As part of the legislation, the government has confirmed the Health and Safety Executive as the Building Safety Regulator (“BSR”), who now have comprehensive powers relating to HRB. The BSR will be playing a pivotal role in the ongoing management of building safety risks and ensuring the competence of those in the construction industry. The BSR will have the ability, and a duty, to challenge the safety of a building through the entire process, from the initial design phase through to occupation. The evident need for regulation has led the government in collaboration with the building control sector, to introduce this regulatory oversight, to elevate standards across the sector.

The New Duties

The BSA as amended, outlines new obligations for developers (or “clients” as referred to in the legislation). It is essential for a client to become familiar with these responsibilities, which include:

  • Making suitable arrangements for the planning, management and monitoring of a project.
  • Ensuring that the planning, management and monitoring of the works is compliant with the relevant requirements of the building regulations, and that they are maintained throughout the project.
  • Co-operation with any person in relation to a project to every party is able to fulfil its respective function under the building regulations.

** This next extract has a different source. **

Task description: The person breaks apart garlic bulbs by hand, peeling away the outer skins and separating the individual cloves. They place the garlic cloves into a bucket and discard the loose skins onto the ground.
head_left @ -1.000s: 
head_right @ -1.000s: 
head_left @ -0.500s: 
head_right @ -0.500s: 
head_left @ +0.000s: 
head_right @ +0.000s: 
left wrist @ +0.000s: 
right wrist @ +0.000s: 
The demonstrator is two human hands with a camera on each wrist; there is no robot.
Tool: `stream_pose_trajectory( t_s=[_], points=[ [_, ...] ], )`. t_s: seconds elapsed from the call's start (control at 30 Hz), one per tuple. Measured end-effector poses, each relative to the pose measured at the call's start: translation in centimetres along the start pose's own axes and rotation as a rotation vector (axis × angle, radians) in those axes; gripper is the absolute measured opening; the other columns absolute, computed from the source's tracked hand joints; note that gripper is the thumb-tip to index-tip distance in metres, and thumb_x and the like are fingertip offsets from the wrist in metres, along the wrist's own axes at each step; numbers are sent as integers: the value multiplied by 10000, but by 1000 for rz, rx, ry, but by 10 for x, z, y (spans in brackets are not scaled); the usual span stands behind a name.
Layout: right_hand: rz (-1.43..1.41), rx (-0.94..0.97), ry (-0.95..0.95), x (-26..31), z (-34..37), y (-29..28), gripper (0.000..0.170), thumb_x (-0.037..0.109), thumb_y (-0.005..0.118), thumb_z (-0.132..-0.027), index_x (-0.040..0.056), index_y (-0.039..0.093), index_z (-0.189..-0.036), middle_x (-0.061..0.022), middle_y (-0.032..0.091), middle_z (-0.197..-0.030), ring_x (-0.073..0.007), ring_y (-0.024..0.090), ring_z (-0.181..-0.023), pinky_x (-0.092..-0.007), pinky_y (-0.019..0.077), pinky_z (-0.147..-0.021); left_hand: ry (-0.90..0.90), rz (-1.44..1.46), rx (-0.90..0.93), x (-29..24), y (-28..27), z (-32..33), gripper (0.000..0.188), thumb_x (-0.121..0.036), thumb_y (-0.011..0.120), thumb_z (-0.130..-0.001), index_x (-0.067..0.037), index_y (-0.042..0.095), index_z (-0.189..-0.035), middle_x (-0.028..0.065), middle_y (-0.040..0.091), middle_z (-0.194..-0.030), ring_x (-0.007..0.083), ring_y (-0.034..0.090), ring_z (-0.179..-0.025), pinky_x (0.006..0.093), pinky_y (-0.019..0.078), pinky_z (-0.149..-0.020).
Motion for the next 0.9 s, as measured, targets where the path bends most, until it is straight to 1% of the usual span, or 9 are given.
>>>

Ensuring the Competency of Dutyholders

There is now an obligation on the client to ensure that the parties appointed, including the principal designer and contractor are competent in their respective roles. If a client fails to appoint someone, the principal designer and principal contractor responsibilities are retained by the client. A framework introduced by BSI, the Publicly Available Standards (PAS 8671:2022, and 8673:2022) provides useful guidance on the minimum competence thresholds needed by principal designer and principal contractors, including the additional requirements for HRB. A dutyholder will need the skills, knowledge and experience and behaviours necessary to fulfil their duties in relation to the building project.

Interestingly to note, the duties of a principal contractor and principal designer under the BSA are completely separate duties under the Construction Design and Management Regulations 2015 (“CDM”), notwithstanding that one party can (if they are competent to do so) perform the roles under both the CDM and BSA.

Determining the competence of the main dutyholders is not simply a theoretical exercise.  For HRBs, clients will be required to make formal declarations to the BSA that they have checked competency, and provide evidence that they have done so.

Declaration of Compliance

The expanded obligations also include the submission of a declaration of compliance within five days of completing the works (or before occupation) to the local authority.  This submission is not merely procedural; it serves as a formal declaration, affirming the project complied with all relevant building regulations and preventing, for example, simple reliance on the issue of a final certificate under the building regulations.

This requirement for a declaration of compliance is not limited to the client alone. It also extends to the principal contractor and the principal designer involved in the project. Both of these key dutyholders are obligated to independently confirm their compliance with their respective responsibilities under the BSA. This multi-layered approach to compliance ensures a thorough and comprehensive adherence to building regulations and will no doubt ensure there is accountability for individuals and organisations involved in the construction of buildings.

Breach of Duty Holder’s Responsibilities

Should a dutyholder fail to meet their obligations under the BSA, the BSR will have the authority to enforce sanctions. Such failures could lead to the rejection of applications for building control approval, resulting in project delays and additional costs. Moreover, these breaches can also constitute a criminal offence, potentially resulting in unlimited fines.

Understanding the Evolving Landscape of Building Safety Regulations

These changes demonstrate the continued evolution of the BSA, and the intention to improve accountability. It is therefore crucial, now more than ever, to be familiar with all the requirements, including the checks and submissions that now need to be made. The introduction of these new duties for clients and dutyholders encourages a considerably greater focus on safety in the construction process. As dutyholders work closely more closely with the BSR, this will promote health and safety and more comprehensive compliance with building regulations throughout the entire lifecycle of buildings. This measure should result in safer buildings and greater certainty for all involved in building projects.